Response of interleukin-1β in the magnocellular system to salt-loading

Drinking 2% NaCI decreases interleukin (IL)-1β in the neural lobe and enhances IL-1 Type 1 receptor expression in magnocellular neurones and pituicytes. To quantify cytokine depletion from the neural lobe during progressive salt loading and determine whether the changes are reversible and correspond with stores of vasopressin (VP) or oxytocin (OT), rats were given water on day 0 and then 2% NaCI to drink for 2, 5, 8 or 5 days followed by 5 days of water (rehydration). Control rats drinking only water were pair-fed amounts eaten by 5-day salt-loaded animals. Animals were decapitated on day 8, the neural lobe frozen and plasma hormones analysed by radioimmunoassay (OT, VP) or enzyme-linked immunosorbent assay (IL-1β). IL-1β, VP and OT in homogenates of the neural lobe were quantified by immunocapillary electrophoresis with laser-induced fluorescence detection. Differences were determined by ANOVA, Tukey's t-test, Dunnett's procedure, Fisher's least significant difference and linear regression analysis.

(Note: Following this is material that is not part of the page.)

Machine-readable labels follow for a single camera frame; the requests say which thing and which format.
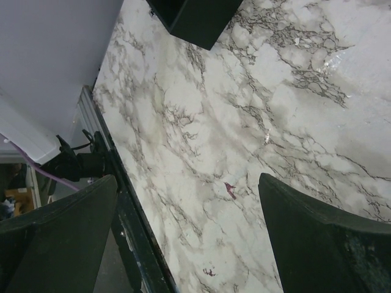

In response to salt-loading, rats lost body weight similar to pair-fed controls, drank progressively more 2% NaCI and excreted greater urine volumes. Plasma VP increased at days 2 and 8 of salt-loading, whereas osmolality, OT and cytokine were enhanced after 8 days with IL-1β remaining elevated after rehydration. In the neural lobe, all three peptides decreased progressively with increasing duration of salt-loading (IL-1β, r 2 = 0.98; OT, r 2 = 0.94; VP, r 2 = 0.93), beginning on day 2 (IL-1β; VP) or 5 (OT), with only VP replenished by rehydration. IL-1β declined more closely (P < 0.0001; ANOVA interaction analysis) with OT (r 2 = 0.96) than VP (r 2 = 0.86), indicative of corelease from the neural lobe during chronic dehydration. Local effects of IL-1β on magnocellular terminals, pituicytes and microglia in the neural lobe with activation of forebrain osmoregulatory structures by circulating cytokine may sustain neurosecretion of OT and VP during prolonged salt-loading.